EXERCISE BRIEF:
Each line that holds the string "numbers" counts once. Say how many such lines the entries have, giving the number only.

INPUT FOR THIS TASK:
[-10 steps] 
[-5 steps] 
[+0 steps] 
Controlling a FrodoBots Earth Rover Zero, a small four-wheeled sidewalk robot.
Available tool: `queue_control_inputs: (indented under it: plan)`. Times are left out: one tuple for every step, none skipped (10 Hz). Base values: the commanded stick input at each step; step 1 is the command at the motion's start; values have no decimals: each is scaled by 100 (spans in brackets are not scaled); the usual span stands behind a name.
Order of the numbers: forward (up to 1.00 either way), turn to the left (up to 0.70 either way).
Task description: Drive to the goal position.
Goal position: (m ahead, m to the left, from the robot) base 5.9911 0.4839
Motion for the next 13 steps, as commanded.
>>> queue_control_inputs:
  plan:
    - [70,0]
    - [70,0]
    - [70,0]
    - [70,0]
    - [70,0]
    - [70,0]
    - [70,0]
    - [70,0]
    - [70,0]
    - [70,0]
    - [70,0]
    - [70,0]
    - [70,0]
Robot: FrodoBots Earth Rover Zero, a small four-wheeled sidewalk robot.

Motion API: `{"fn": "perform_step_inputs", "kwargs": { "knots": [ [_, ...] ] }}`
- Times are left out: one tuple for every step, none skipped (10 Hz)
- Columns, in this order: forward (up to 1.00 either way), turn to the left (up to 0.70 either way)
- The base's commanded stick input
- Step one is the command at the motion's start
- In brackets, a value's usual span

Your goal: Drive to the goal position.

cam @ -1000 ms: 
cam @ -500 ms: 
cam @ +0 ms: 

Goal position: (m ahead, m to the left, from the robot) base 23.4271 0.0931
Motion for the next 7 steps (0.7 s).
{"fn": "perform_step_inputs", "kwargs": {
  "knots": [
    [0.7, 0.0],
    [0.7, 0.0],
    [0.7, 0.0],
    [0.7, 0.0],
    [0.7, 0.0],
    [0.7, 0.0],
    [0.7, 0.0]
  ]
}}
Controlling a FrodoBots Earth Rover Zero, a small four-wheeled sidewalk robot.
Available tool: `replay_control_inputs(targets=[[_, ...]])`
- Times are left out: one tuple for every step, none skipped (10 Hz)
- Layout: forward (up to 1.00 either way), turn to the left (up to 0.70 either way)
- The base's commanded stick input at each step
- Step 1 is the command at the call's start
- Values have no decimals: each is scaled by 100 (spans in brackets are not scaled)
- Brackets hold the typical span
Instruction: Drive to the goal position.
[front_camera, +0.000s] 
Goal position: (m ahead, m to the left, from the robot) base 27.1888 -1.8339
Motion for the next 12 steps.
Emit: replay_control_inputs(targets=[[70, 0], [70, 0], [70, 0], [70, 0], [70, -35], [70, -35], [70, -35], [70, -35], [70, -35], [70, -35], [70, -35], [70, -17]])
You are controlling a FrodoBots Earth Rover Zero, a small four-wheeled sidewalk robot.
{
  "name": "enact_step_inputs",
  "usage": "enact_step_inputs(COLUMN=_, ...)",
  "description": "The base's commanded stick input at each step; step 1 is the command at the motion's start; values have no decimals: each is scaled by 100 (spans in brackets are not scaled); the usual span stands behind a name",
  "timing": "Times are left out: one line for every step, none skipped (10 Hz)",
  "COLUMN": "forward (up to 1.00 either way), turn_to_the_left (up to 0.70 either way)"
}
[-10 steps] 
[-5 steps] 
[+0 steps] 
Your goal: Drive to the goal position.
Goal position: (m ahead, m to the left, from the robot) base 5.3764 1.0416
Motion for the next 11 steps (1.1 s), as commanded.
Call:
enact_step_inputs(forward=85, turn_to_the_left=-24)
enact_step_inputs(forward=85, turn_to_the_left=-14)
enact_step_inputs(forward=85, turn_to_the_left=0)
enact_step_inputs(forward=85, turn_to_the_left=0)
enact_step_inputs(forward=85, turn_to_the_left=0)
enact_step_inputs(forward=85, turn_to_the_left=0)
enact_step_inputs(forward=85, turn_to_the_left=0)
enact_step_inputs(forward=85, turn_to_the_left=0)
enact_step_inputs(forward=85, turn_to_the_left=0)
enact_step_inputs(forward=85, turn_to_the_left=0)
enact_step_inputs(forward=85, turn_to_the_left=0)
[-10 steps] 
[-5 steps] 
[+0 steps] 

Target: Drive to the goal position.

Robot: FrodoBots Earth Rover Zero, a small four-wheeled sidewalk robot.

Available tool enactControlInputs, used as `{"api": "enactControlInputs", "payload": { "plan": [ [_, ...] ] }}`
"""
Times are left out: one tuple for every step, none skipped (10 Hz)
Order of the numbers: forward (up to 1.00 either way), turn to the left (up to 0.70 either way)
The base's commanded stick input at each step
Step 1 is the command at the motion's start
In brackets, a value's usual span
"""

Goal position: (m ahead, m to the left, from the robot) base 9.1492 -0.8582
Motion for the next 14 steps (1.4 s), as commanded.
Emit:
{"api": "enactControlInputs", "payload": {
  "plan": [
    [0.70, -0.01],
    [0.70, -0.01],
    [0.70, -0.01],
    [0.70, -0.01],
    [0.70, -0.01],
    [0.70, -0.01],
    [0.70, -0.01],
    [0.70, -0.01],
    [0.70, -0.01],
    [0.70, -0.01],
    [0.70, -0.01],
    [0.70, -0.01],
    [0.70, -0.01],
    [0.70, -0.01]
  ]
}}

YOUR SOLUTION:
2